You want me to render the input wrong. The measurement uncertainty is not 0.0009e-4 m. It is 0.0009 m.

As already noted, the model used in parsing by siunitx is that values will be given in a normalised input form in which the uncertainty is expressed at the same magnitude as the main value. I have very occasionally had feature requests for an alternative format, but they have typically been 'weak' requests (i.e. more misunderstanding the siunitx model than being desperate to use an alternative syntax). There would be a performance penalty for an alternative form (as I'd also need to allow for multiple uncertainties and normalise them after parsing), but it is doable - indeed alternative input parsing is on the 'to do' list. What is important to emphasise is that this would be orthogonal to any feature request for a change to the output: the entire reason for parsing values is that the package can manipulate values.

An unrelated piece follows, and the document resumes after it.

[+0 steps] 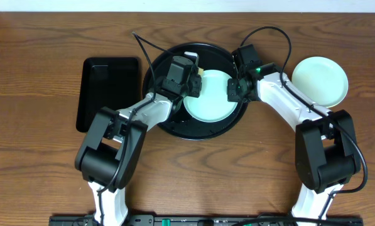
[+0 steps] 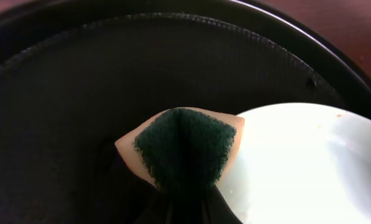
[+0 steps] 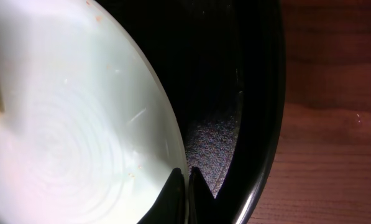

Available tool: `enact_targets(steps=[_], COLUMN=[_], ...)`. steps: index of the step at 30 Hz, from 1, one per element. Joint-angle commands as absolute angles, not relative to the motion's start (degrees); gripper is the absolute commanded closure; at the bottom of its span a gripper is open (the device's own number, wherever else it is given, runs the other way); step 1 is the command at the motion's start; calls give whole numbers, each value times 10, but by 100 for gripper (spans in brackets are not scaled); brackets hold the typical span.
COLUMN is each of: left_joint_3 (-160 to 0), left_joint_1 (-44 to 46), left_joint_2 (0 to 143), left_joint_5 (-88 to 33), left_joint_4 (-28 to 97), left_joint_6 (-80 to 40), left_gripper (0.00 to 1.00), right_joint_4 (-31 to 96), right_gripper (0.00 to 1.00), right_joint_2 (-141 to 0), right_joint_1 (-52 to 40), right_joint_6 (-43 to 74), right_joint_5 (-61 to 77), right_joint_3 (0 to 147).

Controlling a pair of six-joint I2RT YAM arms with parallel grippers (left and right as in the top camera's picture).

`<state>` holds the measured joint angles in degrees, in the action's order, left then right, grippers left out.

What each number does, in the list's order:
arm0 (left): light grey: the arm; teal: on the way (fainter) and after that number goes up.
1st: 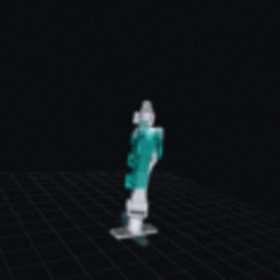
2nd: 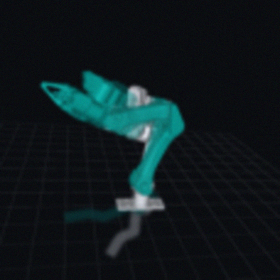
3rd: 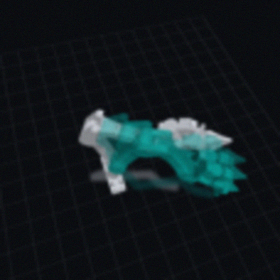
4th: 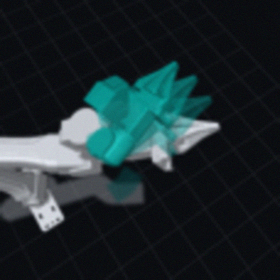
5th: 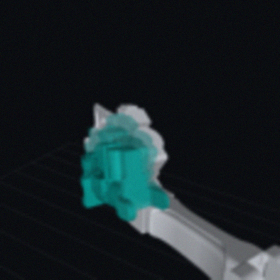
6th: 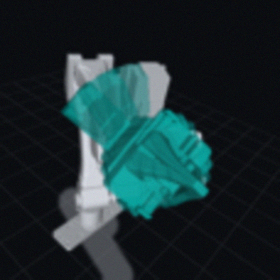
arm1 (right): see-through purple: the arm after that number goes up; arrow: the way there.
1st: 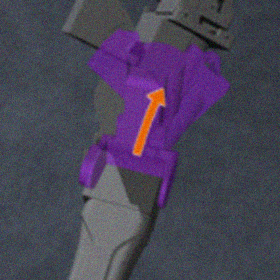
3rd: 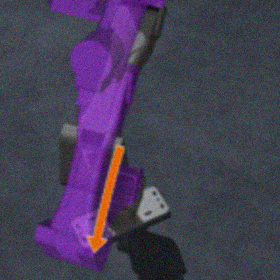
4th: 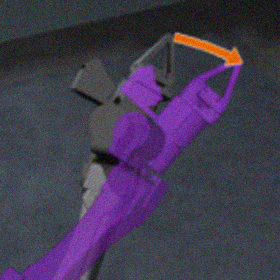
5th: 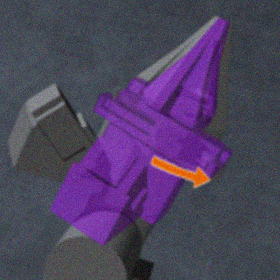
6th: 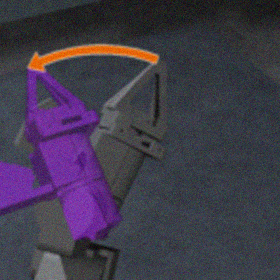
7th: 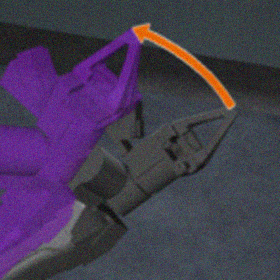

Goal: Clean dirty plates on tray and stack at the side

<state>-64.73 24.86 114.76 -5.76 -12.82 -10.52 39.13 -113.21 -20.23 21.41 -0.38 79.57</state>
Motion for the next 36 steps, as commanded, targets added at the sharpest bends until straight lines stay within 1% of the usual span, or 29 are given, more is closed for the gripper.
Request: enact_targets(steps=[1, 4, 8, 15, 17, 20, 23, 27, 31, 33, 36], left_joint_3=[-640, -652, -681, -696, -696, -696, -696, -696, -695, -693, -684], left_joint_1=[244, 240, 234, 213, 198, 162, 120, 51, -1, -21, -41], left_joint_2=[1164, 1159, 1124, 988, 943, 876, 832, 807, 810, 811, 813], left_joint_5=[-60, -60, -60, -60, -59, -60, -60, -60, -71, -83, -103], left_joint_4=[-153, -181, -181, -156, -119, -21, 96, 263, 363, 386, 388], left_joint_6=[-102, -101, -101, -102, -102, -102, -110, -161, -166, -161, -129], left_gripper=[92, 92, 92, 92, 92, 92, 92, 92, 92, 92, 92], right_joint_4=[392, 392, 392, 392, 392, 391, 379, 393, 440, 460, 470], right_gripper=[99, 99, 99, 99, 99, 99, 99, 99, 99, 99, 99], right_joint_2=[-1134, -1134, -1134, -1134, -1134, -1134, -1133, -1118, -1087, -1073, -1056], right_joint_1=[-199, -199, -199, -199, -199, -199, -200, -206, -231, -252, -302], right_joint_6=[205, 205, 205, 205, 205, 205, 196, 165, 129, 96, 34], right_joint_5=[-5, -5, -5, -6, -6, -6, -6, -13, -96, -155, -249], right_joint_3=[791, 791, 791, 791, 791, 791, 794, 839, 936, 983, 1039])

Rmano commented 1 year ago

@josephwright as I commented in the chat, the only time I was surprised with the input parsing was trying to do something like \complexqty{2e2 -j2e4}{\ohm} (but this is an error, so no problem). But that was just once, so I do not know if the usage frequency is worth the hassle...

(and in that case, \complexqty{0.2 -j20}{\kohm} is arguably much better).

piiskop commented 1 year ago

As such, I am happy to see this as a feature request for the numerical output, but I'd want to see at least a couple of independent examples from the literature to support it (that's a general thing: I always ask it if it's a feature request that comes in without me knowing of examples).

There can only be one ruleset and that is created by BIPM. Anything else is not SI.

josephwright commented 1 year ago

I looked back and the input question came up in #229 and was closed as a dupe of #208. I think that still stands.